7 “Malas Hierbas” que Debes Cocinar al Menos una Vez en la Vida (Incluida la Ortiga)
Aunque tienen mala fama, ciertas “malas hierbas” que brotan en jardines y huertos pueden ser valiosos aliados en la cocina. Aquí te mostramos cómo integrar siete de estas plantas, a menudo injustamente despreciadas, en preparaciones tanto dulces como saladas.

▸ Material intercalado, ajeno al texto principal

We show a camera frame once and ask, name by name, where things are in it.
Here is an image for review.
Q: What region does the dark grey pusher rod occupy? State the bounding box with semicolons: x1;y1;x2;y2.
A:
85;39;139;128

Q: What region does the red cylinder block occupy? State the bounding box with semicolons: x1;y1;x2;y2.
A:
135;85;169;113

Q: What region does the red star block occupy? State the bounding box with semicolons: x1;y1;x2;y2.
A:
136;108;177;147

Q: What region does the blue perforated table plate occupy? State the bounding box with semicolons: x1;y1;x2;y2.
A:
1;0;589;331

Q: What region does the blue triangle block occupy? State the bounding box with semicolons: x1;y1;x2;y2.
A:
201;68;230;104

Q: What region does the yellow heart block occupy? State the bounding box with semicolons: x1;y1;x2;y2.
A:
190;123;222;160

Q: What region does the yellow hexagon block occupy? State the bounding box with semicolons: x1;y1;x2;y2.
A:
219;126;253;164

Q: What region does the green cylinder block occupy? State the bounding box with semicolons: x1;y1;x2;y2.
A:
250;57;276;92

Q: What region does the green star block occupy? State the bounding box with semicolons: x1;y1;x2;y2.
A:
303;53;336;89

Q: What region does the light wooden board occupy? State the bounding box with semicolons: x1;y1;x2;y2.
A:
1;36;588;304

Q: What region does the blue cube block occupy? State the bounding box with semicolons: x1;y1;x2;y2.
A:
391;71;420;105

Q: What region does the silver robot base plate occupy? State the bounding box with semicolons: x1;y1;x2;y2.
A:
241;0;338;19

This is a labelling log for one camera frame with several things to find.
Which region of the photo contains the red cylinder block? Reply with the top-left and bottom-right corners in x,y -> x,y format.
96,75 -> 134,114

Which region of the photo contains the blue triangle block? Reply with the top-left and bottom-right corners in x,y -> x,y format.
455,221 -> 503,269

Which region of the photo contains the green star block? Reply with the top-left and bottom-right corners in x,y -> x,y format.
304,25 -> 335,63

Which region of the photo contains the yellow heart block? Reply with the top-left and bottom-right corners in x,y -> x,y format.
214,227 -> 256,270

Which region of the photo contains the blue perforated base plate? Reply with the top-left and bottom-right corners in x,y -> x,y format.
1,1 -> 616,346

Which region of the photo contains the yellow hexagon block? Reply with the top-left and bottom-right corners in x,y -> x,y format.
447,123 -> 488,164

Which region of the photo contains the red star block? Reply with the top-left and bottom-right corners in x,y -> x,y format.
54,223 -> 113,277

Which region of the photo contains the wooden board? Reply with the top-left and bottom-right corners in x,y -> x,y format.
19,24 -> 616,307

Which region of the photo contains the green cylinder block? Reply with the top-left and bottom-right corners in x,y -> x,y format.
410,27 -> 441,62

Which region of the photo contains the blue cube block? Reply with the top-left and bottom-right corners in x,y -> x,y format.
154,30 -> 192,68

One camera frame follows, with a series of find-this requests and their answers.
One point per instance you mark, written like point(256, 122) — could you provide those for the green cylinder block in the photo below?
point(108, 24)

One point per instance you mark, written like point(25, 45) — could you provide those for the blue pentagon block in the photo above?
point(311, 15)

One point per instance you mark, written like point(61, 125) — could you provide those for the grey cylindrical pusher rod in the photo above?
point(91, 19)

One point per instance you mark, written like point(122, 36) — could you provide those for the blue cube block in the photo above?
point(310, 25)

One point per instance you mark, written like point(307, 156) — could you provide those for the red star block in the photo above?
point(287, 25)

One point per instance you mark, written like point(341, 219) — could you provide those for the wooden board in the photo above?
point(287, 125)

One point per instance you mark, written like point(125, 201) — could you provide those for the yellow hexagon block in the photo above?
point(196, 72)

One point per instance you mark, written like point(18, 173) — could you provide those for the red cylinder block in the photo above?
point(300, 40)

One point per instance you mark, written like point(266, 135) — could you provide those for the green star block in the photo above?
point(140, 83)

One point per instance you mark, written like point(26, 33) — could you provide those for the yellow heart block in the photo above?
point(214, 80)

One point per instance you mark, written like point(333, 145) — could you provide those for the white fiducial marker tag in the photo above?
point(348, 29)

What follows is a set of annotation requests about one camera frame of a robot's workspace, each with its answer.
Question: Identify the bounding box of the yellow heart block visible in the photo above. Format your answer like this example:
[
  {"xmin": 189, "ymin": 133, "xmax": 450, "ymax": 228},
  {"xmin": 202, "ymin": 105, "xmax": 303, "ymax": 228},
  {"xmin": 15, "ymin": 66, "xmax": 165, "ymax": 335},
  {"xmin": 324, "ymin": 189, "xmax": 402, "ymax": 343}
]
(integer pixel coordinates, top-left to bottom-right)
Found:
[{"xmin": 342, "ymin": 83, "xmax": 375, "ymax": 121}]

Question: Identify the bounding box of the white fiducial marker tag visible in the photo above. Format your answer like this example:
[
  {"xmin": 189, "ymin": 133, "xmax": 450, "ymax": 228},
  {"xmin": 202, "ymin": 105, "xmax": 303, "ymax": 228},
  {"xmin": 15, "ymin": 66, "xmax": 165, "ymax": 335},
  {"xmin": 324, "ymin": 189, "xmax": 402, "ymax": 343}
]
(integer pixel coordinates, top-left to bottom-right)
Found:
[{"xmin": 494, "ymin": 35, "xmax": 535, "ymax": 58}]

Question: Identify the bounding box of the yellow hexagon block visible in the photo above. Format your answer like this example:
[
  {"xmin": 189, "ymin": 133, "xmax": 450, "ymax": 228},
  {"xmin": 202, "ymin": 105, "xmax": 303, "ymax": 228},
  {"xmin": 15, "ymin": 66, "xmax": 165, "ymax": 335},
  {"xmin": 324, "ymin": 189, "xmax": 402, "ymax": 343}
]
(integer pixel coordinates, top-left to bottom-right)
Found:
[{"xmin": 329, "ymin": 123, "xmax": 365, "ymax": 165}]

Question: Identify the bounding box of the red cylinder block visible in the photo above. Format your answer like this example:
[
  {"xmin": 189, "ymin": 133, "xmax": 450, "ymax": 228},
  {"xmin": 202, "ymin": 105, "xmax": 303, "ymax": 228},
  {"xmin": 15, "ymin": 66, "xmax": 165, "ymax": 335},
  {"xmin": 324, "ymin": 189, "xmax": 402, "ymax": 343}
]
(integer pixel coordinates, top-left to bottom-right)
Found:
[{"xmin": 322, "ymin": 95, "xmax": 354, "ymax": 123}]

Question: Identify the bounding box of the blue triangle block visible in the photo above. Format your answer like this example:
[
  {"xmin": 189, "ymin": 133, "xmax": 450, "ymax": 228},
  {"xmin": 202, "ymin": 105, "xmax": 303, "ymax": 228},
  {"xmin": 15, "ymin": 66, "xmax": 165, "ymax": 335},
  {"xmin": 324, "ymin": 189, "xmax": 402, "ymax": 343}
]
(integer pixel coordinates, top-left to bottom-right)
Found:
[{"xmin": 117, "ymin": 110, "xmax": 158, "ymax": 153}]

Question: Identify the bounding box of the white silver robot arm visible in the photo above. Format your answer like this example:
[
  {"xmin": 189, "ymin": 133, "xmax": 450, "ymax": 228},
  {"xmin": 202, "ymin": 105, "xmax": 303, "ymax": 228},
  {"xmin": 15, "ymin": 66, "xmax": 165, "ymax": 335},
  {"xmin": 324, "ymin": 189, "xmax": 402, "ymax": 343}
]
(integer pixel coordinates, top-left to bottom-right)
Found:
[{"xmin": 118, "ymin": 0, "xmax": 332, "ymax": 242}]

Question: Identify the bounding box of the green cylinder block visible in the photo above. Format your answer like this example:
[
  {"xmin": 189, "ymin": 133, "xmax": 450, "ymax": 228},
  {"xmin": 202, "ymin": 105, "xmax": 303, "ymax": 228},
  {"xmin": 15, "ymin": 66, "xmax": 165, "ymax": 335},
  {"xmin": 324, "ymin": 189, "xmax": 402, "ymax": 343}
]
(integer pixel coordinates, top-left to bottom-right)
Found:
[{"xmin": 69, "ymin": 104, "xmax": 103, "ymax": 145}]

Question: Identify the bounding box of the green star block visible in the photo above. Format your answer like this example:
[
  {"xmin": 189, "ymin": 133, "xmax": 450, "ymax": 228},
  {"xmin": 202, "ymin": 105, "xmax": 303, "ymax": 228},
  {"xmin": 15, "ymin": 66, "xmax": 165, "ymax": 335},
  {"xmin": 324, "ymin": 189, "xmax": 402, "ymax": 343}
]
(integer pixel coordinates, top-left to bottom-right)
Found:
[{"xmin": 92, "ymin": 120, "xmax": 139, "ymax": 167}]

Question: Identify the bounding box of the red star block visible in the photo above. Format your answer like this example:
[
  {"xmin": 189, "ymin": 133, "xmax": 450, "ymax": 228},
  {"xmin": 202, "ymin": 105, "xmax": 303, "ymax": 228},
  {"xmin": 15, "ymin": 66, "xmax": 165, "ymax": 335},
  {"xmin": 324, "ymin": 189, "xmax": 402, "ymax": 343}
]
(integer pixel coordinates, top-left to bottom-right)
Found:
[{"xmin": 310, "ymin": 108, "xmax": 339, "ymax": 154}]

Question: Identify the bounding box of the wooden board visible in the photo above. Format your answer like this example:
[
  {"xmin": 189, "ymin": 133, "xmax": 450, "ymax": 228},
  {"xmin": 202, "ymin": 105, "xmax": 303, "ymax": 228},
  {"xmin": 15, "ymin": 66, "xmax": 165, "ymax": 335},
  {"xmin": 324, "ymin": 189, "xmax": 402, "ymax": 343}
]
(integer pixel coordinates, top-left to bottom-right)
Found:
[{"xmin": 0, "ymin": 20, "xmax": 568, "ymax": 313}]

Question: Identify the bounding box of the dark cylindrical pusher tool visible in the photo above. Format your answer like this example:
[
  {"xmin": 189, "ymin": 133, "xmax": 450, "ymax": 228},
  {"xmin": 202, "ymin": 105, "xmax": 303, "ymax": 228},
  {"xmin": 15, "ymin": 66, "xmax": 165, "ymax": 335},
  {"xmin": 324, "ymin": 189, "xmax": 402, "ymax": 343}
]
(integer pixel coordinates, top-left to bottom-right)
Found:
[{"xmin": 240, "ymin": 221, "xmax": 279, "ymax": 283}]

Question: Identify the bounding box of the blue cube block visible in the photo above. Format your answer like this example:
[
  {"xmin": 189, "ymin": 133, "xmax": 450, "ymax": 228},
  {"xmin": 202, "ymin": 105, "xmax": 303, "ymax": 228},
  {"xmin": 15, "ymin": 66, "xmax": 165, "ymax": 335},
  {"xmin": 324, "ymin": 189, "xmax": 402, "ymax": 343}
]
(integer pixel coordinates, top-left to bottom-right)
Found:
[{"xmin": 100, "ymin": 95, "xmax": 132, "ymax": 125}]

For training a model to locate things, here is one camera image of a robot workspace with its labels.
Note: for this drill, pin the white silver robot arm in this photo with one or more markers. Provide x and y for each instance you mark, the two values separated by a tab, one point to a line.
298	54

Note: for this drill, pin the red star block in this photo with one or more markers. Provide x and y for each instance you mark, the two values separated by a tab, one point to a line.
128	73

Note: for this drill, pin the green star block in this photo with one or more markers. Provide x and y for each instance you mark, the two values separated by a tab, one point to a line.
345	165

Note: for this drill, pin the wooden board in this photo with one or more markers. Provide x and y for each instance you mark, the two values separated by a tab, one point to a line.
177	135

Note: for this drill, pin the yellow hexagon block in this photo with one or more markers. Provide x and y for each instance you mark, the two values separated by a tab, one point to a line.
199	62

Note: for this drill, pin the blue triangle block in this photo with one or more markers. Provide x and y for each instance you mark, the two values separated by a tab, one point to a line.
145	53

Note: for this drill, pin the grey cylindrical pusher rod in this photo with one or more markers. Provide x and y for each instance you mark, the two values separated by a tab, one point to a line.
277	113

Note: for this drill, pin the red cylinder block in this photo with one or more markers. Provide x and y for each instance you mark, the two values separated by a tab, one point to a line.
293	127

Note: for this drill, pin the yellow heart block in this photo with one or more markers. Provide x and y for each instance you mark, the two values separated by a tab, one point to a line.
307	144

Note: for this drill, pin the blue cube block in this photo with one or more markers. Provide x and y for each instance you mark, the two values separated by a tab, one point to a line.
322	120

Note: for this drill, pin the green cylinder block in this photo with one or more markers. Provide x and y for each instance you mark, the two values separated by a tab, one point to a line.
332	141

Contrario a lo que se piensa, muchas “malas hierbas” aportan beneficios para la salud y sabores únicos que pueden enriquecer tus recetas. Estos son algunos ejemplos:
Ortiga
La ortiga es una joya para la salud y un ingrediente delicioso en la cocina. Puedes emplearla en sopas, ravioles, quiches o en pesto. Rica en proteínas vegetales, vitaminas A y C, y minerales, es una fuente invaluable de nutrientes.
Bardana
Conocida por sus propiedades depurativas, la raíz de bardana es también sabrosa. Su sabor recuerda a la zanahoria, chirivía o salsifí. Se puede consumir cruda o cocida, acompañada con salsa de soja o aceite de sésamo.
Diente de León
El diente de león es completamente comestible. Sus hojas se disfrutan crudas en ensaladas o cocidas en sopas; las flores se pueden convertir en mermelada y las raíces asarse. Destaca por sus propiedades diuréticas y antiinflamatorias.
Cardamine
Esta planta, rica en vitamina C, tiene un sabor que recuerda al berro. Hojas y tallos son ideales en ensaladas, sopas, aceites o vinagretas. Sus flores, también comestibles, pueden decorar cualquier plato.
Margarita
Con efectos calmantes, depurativos, laxantes y refrescantes, la margarita es versátil en la cocina, tanto cruda como cocida. Precaución con la cantidad para evitar que su sabor resulte demasiado fuerte o picante.
Oxalis Corniculé
De sabor ácido parecido a la acedera, el oxalis favorece la digestión. Se puede añadir a sopas, ensaladas, tortillas o salsas. En verano, aporta un toque fresco a limonadas caseras.
Armoise
Frecuente a la orilla de caminos, la armoise tiene un sabor similar al estragón o la ajenjo, lo que la convierte en una planta aromática excelente. Se usa en salsas para guisos o en infusiones que facilitan la digestión.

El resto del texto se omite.